## WHAT THIS TASK INVOLVES
Using the records below, give again exactly the lines from the line that contains "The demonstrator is" through the line that contains "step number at", both ends included, and only those.

Top of RECORDED DATA

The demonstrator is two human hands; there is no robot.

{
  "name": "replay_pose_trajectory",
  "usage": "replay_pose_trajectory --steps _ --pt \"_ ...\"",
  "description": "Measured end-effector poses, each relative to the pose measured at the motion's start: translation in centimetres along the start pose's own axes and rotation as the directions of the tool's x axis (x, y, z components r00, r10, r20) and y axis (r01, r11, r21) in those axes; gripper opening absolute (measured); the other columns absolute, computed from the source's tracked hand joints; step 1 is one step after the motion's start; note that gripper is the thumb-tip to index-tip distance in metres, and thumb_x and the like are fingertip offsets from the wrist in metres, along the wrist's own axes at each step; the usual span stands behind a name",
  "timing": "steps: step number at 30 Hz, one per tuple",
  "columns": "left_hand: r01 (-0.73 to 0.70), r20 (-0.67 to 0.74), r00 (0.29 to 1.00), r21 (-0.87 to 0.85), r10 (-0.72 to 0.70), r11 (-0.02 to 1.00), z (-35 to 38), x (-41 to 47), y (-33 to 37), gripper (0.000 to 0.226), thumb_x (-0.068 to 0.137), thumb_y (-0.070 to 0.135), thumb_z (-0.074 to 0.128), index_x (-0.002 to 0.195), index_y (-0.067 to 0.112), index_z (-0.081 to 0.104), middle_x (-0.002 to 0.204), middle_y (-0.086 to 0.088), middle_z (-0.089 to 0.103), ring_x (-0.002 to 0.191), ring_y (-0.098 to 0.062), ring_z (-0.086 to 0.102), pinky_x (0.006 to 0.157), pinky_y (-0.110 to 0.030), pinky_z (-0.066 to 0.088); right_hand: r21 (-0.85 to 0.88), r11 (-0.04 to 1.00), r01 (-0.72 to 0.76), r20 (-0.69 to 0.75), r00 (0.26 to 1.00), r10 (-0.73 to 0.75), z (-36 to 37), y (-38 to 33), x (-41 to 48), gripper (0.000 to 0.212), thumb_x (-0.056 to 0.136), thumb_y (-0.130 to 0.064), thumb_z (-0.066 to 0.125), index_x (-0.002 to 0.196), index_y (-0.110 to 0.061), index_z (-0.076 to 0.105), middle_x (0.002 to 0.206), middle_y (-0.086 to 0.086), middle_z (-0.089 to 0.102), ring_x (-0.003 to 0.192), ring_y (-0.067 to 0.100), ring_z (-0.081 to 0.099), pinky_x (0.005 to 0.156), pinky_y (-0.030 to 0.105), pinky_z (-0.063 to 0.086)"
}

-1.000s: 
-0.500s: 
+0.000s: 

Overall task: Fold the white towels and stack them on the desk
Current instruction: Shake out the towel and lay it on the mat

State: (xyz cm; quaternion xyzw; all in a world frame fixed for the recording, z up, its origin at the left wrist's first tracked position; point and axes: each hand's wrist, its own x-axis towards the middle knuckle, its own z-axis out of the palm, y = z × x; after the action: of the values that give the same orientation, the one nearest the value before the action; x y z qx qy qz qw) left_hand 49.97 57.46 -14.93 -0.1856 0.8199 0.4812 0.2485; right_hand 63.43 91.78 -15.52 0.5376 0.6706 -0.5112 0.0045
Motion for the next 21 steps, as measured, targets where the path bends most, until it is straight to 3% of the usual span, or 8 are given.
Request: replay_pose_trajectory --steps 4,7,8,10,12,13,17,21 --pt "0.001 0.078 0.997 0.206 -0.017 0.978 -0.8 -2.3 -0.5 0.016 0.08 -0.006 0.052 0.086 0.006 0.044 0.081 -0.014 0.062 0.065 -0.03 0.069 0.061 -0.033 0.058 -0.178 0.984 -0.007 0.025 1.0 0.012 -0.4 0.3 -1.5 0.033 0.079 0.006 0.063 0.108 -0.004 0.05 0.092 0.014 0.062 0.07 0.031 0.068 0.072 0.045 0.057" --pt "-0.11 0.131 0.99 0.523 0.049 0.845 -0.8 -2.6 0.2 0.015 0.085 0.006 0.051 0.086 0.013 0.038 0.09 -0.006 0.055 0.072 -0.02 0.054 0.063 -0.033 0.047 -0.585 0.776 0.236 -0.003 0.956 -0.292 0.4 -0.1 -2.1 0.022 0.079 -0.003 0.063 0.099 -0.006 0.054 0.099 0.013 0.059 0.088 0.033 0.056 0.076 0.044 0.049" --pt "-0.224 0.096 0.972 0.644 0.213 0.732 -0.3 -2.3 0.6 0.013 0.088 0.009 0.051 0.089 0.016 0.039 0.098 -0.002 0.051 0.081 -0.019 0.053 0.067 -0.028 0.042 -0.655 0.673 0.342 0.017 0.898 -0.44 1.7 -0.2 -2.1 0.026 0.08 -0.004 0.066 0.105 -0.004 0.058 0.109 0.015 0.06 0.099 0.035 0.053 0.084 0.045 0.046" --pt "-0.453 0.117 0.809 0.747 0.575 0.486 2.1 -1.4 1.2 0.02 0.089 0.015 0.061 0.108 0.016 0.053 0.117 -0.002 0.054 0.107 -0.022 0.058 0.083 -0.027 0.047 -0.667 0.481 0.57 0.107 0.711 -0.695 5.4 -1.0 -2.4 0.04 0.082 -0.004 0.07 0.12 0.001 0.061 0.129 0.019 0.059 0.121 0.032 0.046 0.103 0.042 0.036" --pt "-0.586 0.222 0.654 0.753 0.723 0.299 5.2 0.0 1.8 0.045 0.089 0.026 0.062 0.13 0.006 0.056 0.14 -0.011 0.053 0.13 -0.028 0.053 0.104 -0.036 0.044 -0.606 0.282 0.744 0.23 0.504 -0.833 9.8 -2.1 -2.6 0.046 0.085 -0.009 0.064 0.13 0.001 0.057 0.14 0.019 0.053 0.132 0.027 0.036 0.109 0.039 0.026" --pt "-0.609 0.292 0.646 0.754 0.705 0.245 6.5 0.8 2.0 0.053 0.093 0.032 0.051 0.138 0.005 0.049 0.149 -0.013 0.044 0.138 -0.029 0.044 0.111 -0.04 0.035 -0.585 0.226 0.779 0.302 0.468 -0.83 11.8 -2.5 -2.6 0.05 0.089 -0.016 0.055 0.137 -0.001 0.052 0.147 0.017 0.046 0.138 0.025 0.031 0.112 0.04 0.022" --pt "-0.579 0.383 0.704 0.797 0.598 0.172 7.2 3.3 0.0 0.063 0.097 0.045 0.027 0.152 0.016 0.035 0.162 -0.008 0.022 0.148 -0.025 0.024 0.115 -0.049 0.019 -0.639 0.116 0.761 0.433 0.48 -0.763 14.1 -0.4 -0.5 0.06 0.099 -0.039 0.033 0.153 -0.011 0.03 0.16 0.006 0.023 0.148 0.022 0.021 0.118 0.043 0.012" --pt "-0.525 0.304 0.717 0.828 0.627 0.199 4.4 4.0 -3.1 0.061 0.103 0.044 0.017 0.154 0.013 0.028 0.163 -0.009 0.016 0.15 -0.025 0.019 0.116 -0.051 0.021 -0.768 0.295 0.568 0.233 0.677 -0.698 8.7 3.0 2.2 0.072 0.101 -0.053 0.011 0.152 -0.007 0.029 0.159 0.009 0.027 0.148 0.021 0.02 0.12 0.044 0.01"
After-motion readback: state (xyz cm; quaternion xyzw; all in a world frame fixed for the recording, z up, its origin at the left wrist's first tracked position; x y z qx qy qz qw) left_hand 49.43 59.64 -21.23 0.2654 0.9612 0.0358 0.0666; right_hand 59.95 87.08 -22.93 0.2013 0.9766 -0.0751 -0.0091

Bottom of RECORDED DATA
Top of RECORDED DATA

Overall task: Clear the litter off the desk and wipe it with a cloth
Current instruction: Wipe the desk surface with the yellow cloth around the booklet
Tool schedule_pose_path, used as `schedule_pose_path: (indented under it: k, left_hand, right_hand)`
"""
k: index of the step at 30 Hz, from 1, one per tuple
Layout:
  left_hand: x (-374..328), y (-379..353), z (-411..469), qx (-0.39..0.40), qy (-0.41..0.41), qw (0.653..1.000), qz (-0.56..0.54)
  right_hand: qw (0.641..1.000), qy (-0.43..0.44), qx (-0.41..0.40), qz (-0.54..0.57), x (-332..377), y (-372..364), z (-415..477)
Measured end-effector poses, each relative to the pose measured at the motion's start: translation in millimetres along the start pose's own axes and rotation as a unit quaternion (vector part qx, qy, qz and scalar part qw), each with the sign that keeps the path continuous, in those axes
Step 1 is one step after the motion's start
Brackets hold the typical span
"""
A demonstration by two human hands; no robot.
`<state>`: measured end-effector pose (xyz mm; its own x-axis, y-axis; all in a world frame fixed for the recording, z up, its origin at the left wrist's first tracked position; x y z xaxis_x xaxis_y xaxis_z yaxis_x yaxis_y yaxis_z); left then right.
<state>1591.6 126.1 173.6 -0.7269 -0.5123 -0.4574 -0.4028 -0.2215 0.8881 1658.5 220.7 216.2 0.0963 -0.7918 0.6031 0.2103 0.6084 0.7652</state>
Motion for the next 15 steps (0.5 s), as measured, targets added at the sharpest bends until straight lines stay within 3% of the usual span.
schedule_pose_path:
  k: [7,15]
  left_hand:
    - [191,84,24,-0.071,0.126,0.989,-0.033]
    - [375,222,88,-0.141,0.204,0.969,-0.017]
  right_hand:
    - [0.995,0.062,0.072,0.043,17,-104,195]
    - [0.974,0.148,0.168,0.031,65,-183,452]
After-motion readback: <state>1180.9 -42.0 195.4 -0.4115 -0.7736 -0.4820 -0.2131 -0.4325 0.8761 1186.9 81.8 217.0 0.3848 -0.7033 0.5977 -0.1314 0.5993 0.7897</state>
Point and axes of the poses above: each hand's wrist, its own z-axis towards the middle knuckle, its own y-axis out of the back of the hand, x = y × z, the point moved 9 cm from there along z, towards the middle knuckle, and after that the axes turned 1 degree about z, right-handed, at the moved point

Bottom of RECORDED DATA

## TASK ANSWER
The demonstrator is two human hands; there is no robot.

{
  "name": "replay_pose_trajectory",
  "usage": "replay_pose_trajectory --steps _ --pt \"_ ...\"",
  "description": "Measured end-effector poses, each relative to the pose measured at the motion's start: translation in centimetres along the start pose's own axes and rotation as the directions of the tool's x axis (x, y, z components r00, r10, r20) and y axis (r01, r11, r21) in those axes; gripper opening absolute (measured); the other columns absolute, computed from the source's tracked hand joints; step 1 is one step after the motion's start; note that gripper is the thumb-tip to index-tip distance in metres, and thumb_x and the like are fingertip offsets from the wrist in metres, along the wrist's own axes at each step; the usual span stands behind a name",
  "timing": "steps: step number at 30 Hz, one per tuple",

The exercise calls for nothing more.